Description of the task
Your task is to copy each line of the listing that contains the word "frame".

——————

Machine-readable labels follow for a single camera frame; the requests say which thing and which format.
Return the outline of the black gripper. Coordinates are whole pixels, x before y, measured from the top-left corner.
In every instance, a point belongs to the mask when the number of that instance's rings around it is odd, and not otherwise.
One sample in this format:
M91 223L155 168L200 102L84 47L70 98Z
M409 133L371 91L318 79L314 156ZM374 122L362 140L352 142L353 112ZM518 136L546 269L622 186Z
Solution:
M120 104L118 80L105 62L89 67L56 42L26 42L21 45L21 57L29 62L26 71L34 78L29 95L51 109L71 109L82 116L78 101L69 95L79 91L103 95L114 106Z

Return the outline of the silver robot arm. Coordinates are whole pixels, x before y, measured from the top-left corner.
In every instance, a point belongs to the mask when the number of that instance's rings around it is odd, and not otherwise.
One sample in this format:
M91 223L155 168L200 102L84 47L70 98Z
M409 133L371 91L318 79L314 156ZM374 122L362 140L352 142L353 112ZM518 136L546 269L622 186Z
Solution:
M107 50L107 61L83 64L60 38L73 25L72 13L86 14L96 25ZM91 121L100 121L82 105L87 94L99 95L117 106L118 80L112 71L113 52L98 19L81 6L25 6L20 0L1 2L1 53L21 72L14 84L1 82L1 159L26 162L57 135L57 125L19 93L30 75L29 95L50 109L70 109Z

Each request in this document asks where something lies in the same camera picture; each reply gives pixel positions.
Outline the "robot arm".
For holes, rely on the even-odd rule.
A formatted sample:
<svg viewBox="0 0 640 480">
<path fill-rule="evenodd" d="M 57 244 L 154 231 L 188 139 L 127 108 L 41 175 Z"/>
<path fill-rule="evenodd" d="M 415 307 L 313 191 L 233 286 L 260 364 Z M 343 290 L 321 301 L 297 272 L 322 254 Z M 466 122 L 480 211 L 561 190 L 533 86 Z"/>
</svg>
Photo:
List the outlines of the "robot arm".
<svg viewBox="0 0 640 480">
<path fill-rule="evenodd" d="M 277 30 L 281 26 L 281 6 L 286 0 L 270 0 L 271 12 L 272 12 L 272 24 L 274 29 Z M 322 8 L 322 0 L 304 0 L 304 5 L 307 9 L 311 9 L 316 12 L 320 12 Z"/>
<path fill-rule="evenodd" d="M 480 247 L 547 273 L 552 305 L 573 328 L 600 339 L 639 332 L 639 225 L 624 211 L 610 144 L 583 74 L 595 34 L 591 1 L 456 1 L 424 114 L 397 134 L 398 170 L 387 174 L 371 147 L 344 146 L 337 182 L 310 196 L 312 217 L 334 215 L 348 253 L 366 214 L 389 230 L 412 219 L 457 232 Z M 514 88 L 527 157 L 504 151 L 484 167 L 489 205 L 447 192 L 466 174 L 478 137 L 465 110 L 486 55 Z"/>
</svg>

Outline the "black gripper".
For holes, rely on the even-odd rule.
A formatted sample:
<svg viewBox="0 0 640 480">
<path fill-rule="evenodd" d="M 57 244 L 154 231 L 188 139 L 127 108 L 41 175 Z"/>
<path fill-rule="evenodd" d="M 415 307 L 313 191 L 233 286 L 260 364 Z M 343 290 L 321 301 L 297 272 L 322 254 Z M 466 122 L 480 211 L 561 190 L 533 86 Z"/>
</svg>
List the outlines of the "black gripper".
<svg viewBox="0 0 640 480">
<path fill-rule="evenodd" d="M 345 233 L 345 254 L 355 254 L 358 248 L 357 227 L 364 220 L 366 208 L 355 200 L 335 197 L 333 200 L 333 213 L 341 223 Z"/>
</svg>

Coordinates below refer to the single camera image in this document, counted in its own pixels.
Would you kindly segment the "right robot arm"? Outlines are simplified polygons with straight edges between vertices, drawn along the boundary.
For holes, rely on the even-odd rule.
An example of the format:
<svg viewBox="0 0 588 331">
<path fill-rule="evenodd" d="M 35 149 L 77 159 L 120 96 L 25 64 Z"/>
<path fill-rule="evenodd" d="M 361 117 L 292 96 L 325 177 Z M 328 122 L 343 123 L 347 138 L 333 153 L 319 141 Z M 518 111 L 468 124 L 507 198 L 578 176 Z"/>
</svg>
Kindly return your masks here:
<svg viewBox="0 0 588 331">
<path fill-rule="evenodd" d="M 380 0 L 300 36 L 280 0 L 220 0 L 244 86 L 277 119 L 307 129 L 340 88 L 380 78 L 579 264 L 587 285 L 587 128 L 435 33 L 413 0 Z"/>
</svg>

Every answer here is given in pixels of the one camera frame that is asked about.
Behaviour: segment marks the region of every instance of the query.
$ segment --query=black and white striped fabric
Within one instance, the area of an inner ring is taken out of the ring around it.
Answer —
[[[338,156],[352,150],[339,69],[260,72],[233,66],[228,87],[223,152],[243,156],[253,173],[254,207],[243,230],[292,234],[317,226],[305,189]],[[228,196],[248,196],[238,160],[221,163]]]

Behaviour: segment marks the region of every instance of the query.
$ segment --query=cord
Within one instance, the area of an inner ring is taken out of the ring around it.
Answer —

——————

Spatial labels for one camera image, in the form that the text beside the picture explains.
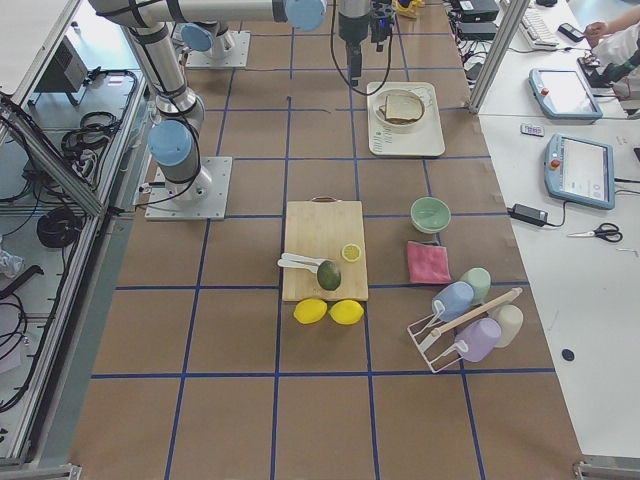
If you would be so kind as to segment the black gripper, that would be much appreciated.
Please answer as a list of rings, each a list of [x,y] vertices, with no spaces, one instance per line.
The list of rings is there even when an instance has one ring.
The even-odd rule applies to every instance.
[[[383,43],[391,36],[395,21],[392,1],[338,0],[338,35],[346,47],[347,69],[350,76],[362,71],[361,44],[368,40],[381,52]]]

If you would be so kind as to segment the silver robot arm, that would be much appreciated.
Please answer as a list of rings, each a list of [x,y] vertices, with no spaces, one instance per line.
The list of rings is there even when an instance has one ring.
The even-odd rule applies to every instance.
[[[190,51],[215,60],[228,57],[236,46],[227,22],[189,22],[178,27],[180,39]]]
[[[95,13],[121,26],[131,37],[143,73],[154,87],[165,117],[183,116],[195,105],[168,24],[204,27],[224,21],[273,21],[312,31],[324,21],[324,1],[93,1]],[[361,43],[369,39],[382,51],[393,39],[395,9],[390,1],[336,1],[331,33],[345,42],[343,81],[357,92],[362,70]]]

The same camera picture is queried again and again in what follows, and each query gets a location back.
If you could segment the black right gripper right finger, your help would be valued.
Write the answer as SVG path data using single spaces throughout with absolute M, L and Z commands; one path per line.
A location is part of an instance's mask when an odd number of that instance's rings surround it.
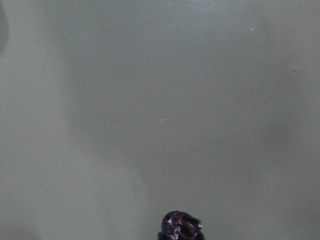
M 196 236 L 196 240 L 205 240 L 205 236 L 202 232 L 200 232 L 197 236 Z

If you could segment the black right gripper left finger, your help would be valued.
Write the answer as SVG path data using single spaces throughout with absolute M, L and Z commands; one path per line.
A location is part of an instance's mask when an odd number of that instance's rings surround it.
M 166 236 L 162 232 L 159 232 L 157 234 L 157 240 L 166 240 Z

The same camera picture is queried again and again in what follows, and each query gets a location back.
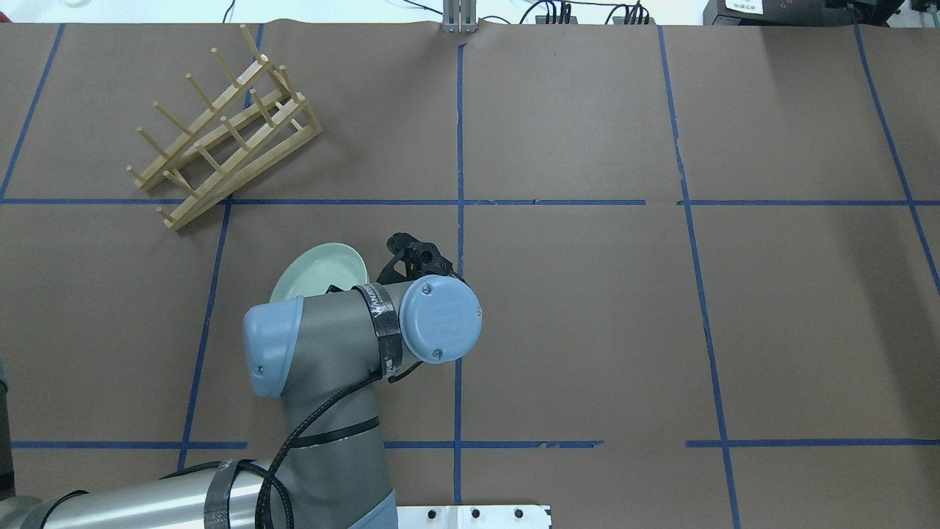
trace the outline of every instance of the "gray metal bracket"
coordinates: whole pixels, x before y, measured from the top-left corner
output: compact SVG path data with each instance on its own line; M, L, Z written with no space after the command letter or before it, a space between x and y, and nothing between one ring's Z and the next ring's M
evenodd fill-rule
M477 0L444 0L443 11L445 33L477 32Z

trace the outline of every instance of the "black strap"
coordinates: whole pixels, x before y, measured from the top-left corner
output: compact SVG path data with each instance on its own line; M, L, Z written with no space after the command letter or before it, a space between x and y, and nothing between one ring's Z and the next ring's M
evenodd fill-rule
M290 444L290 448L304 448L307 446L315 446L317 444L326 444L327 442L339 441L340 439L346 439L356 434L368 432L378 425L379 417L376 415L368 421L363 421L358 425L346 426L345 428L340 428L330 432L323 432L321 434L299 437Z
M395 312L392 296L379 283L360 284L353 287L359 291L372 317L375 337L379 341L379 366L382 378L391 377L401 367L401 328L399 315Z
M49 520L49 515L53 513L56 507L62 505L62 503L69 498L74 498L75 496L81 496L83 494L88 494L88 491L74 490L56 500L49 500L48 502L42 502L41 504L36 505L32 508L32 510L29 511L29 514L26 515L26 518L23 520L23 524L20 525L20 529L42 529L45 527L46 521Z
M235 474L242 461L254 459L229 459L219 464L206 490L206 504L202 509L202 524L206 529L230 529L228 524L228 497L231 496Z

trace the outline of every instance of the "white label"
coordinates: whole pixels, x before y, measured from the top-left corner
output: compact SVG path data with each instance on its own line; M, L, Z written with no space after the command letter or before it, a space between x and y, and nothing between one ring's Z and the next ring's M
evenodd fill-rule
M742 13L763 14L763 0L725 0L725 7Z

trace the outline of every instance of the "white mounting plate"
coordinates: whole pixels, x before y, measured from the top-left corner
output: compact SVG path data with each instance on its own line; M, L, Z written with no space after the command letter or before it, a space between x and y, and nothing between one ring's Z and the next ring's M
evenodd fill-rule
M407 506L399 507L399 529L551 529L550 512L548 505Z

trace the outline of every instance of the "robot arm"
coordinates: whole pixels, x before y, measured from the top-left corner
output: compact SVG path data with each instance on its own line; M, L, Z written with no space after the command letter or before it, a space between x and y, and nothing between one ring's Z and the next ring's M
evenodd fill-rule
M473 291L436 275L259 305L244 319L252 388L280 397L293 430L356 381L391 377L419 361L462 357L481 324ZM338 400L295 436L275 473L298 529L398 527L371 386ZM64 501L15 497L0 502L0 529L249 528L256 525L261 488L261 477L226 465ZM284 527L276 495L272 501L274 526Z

——————

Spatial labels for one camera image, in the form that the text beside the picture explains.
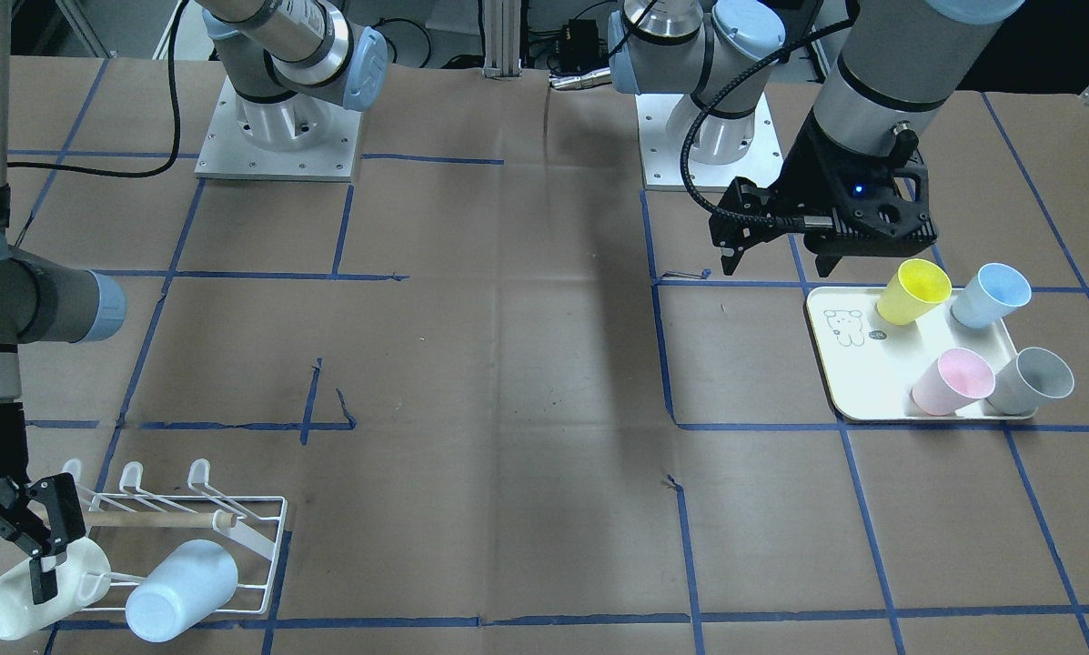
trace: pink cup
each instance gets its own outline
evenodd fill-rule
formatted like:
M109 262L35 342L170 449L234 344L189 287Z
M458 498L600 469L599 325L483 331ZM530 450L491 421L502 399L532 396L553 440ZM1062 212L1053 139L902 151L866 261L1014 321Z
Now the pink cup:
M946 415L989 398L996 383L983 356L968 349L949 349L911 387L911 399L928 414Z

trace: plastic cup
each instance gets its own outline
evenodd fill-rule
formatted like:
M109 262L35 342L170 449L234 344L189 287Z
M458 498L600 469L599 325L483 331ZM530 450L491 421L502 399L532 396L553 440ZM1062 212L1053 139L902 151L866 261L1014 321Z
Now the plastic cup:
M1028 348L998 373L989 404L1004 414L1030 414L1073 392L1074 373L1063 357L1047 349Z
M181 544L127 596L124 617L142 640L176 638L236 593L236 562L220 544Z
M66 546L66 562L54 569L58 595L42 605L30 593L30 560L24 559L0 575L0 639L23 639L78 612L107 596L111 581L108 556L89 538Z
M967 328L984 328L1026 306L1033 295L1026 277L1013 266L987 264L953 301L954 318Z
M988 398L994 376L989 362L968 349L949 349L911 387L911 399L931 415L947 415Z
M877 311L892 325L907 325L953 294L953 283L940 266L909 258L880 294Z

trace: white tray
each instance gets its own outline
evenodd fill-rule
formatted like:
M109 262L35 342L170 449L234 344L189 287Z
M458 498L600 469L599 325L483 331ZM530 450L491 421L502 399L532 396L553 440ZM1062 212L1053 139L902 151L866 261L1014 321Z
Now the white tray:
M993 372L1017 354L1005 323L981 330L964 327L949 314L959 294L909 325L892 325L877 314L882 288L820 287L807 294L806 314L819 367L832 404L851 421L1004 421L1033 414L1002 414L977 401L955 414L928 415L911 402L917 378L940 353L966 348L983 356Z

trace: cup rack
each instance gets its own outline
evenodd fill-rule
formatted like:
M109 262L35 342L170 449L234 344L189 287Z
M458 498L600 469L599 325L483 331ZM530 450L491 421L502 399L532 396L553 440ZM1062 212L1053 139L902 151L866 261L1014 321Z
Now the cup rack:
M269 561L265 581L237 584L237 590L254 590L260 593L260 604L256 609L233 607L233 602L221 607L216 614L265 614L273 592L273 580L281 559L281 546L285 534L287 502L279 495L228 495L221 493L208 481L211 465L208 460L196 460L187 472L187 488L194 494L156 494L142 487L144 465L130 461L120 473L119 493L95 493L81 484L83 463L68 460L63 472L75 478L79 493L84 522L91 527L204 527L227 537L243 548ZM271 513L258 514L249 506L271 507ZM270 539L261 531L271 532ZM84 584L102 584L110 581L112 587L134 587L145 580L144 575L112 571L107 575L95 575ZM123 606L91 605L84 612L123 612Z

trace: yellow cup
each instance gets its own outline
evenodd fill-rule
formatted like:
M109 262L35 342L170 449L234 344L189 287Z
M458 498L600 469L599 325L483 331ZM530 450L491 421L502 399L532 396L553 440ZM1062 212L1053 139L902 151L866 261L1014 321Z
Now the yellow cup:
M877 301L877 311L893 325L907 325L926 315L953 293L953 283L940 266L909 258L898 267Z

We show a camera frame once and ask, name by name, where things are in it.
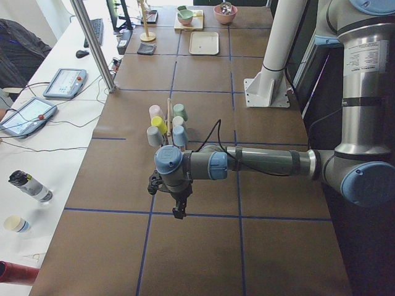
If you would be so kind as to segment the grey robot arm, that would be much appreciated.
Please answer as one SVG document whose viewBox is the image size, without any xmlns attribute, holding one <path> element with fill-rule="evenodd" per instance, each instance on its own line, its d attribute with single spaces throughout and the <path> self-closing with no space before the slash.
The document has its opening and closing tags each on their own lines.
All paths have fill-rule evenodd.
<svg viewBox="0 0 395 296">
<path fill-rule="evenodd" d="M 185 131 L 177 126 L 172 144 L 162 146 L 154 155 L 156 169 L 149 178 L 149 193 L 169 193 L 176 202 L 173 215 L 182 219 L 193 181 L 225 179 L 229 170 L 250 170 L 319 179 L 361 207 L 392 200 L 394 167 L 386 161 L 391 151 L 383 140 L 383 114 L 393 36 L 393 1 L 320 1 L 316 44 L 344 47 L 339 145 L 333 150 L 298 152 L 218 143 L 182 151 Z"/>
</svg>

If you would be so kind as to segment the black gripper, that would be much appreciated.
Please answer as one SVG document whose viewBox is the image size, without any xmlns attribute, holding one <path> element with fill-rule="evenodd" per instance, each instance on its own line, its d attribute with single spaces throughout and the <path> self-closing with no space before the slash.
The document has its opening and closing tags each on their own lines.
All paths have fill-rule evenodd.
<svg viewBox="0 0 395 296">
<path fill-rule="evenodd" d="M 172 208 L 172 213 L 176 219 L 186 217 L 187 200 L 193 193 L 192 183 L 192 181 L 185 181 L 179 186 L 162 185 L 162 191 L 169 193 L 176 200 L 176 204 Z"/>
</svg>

——————

Result below
Machine-readable labels follow for a single camera frame; the requests say which thing and which format.
Every answer here is given in pixels of the one camera frame that is asked about.
We show a camera frame once and ask, name by name, where things are in it.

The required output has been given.